Business is business. But when it comes to the development of technology in general, it's a collaborative work that no single entity can master.
In a race that happens after the boom of generative AI, thanks to the release of ChatGPT, tech companies like OpenAI, Google, Meta, as well as other smaller ones, are engaged in a competition, where they build more powerful and capable Large Language Model AIs.
And here, the companies have been promoting the advanced "reasoning" capabilities of their AI models as the next major breakthrough.
While this doesn't necessarily mean that their AIs are AGIs, they have indeed showed the world how smart their products are.
But according to a study by six Apple engineers, it's revealed that the AIs's mathematical "reasoning" can be unreliable, even when facing small changes to standard benchmark problems.
This fragility the Apple researchers supports earlier research, which suggest that the "reasoning" capabilities of LLMs are largely based on probabilistic pattern matching rather than a true understanding of underlying concepts.

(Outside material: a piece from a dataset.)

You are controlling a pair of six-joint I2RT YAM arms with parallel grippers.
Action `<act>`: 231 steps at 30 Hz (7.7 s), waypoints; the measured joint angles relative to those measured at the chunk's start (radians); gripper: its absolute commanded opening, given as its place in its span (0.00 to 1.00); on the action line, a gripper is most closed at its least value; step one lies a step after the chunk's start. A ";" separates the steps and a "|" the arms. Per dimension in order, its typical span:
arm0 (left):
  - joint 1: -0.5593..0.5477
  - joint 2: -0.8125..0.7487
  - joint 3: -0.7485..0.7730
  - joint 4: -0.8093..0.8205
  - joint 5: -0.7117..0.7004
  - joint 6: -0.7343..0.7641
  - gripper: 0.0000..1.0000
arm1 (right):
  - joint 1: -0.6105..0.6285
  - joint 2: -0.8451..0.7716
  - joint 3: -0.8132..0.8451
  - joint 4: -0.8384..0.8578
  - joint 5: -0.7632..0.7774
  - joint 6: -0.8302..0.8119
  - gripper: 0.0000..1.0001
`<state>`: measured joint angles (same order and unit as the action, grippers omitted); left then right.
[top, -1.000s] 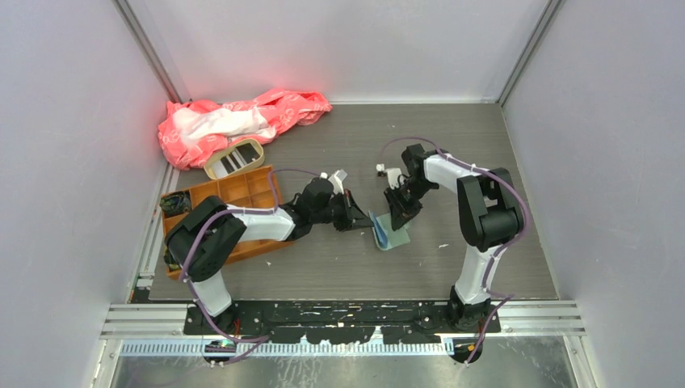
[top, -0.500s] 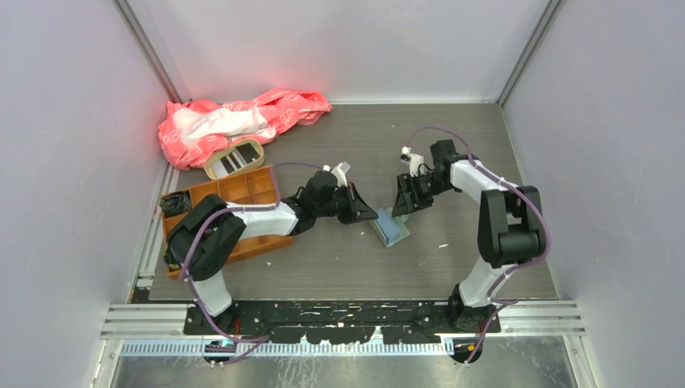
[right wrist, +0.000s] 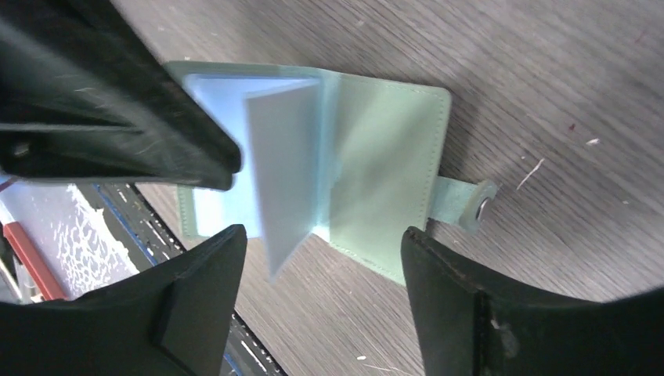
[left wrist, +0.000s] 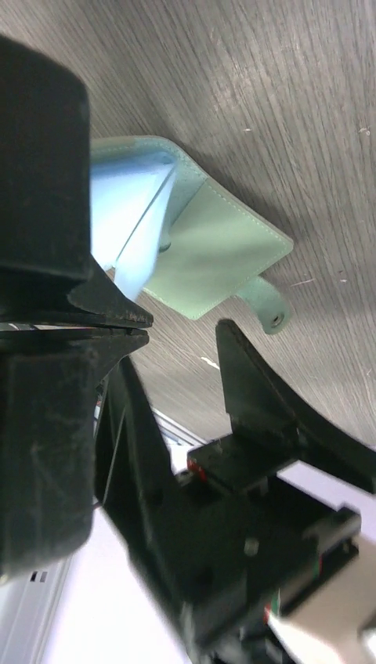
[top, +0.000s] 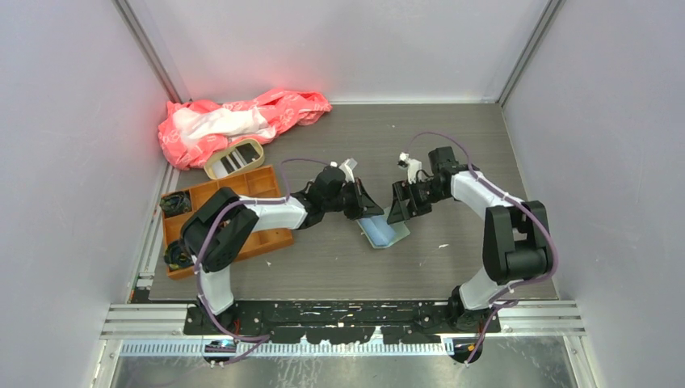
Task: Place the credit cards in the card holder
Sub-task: Open the card holder at the center of the board, then move the storage box to the center of the board.
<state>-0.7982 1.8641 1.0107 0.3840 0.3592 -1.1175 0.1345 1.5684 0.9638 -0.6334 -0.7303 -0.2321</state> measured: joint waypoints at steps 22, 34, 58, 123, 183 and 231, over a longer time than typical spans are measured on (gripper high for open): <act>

Read: Paving The Roads To Artificial Intelligence: It's Either Us, Or Them
In the pre-print paper, GSM-Symbolic: Understanding the Limitations of Mathematical Reasoning in Large Language Models, the engineers began their research by conducting a GSM8K benchmark, which includes over 8,000 grade-school-level math problems commonly used to test LLMs.
But to test the AIs, they modified parts of this set, in order to dynamically changing names and numbers in the problems.
For example, a problem about Sophie with 31 building blocks became one about Bill with 19.
These changes, while insignificant to the actual math, is supposed to help prevent "data contamination," where the original GSM8K problems may already be in a model's training data.
However, LLMs see this as an added complexity.
Despite the unchanged math problem, the LLMs couldn't perform as good as when they're told to perform on the unmodified tests.
When the researchers conducted the research on more than 20 advanced LLMs, they saw a performance drop, with accuracy reductions ranging from 0.3% to 9.2% compared to the unmodified GSM8K set.
Some even performed with accuracy reduction of around 15%.
This variability surprised researchers.
What the researchers found here is that, LLMs are not engaging in true "formal" reasoning but are instead relying on pattern-matching to connect new problems to similar ones seen during training.
This is concluded because the tweaks they made didn't change the core steps to solve the problems.
While these fluctuations are notable, the overall impact was relatively minor for some models.
For instance, OpenAI's GPT-4 saw only a slight accuracy drop from 95.2% on GSM8K to 94.9% on the modified set, which means that the LLM is still having a strong overall performance.
This may come unnoticed, even for OpenAI itself.
However, many other models showed significant accuracy drops when just one or two extra logical steps were added to the problems. They even performed much worse when the researchers added irrelevant details to the problems, creating what they called the "GSM-NoOp" benchmark.
For example, a question about kiwi picking might be changed to include an unnecessary detail about some kiwis being smaller than average. This led to massive drops in accuracy, ranging from 17.5% and 65.7%.
This indicates that LLMs often misinterpret these distractions as meaningful, despite their irrelevance.
In cases like the smaller kiwis, many models mistakenly subtracted the number of smaller fruits from the total, likely because their training data contained similar examples requiring subtraction. The researchers called this a "critical flaw," showing the limitations of the models' reasoning abilities, which fine-tuning alone cannot fix.
This study from the researchers from Apple is part of a growing body of research showing that LLMs often don't engage in genuine reasoning, but instead mimic it by using probabilistic pattern-matching based on their training data.
The fragility of this approach becomes clear when the prompts deviate from familiar patterns, highlighting the limitations of current models.
Experts suggest that AI is far being "smart," in terms that it can be considered an AGI.
The next leap of AI may require a "symbol manipulation," which means that future AI should be able to understand knowledge it leaned abstractly, like in algebra or traditional programming.
Before this can happen, experts conclude that LLMs may continue showing brittleness in their reasoning capabilities.